### [WHAT TO WORK ON]
Copy out exactly the lines below that run from the one holding "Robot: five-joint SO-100" to the one holding "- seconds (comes", keeping both of those lines and no others.

------------------------

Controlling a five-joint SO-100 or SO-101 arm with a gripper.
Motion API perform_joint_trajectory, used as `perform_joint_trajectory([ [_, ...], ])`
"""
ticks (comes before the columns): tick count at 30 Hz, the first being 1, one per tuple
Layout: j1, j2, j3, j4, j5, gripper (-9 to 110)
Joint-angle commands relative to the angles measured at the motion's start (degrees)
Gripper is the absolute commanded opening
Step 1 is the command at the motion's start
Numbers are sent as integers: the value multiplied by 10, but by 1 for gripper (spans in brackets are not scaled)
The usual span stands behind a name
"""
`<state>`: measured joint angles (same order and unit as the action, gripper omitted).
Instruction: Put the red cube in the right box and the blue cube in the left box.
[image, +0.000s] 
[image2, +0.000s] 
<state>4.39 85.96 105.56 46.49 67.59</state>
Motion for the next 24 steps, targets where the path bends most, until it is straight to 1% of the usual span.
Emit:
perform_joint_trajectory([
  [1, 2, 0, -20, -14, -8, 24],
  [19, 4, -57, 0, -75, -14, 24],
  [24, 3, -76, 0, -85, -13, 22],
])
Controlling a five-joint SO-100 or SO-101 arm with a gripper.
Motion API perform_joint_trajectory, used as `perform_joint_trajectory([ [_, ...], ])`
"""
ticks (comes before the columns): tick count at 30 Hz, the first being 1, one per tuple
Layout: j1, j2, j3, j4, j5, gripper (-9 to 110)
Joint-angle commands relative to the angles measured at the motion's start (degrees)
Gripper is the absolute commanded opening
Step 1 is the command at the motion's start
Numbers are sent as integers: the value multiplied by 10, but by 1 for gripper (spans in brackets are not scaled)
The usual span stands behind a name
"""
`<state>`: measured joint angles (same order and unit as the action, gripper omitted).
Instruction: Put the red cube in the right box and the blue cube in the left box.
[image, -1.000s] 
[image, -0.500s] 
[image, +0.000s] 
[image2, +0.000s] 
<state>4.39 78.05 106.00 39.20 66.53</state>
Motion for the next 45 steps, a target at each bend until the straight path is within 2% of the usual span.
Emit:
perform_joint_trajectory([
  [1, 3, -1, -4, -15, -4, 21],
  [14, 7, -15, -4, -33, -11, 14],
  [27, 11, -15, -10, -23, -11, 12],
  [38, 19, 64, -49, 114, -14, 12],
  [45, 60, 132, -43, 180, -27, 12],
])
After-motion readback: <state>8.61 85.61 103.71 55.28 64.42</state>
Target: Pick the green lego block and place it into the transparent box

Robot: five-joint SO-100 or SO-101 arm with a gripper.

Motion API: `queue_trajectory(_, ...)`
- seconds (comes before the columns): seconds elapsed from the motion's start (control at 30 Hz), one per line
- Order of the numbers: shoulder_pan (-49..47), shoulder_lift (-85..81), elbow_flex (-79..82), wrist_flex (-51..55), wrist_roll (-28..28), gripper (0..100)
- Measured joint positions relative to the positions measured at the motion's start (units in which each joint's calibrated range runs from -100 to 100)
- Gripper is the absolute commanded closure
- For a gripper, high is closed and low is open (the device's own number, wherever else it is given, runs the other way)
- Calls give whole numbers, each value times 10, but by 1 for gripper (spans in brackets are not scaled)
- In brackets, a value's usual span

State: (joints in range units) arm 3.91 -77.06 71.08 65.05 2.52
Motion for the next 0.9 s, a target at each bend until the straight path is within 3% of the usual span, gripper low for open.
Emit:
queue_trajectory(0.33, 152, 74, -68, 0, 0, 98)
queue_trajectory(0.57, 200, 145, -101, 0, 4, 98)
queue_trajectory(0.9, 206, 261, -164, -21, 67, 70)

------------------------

### [WRITTEN SOLUTION]
Robot: five-joint SO-100 or SO-101 arm with a gripper.

Motion API: `queue_trajectory(_, ...)`
- seconds (comes before the columns): seconds elapsed from the motion's start (control at 30 Hz), one per line

The output is finished, and nothing else is needed.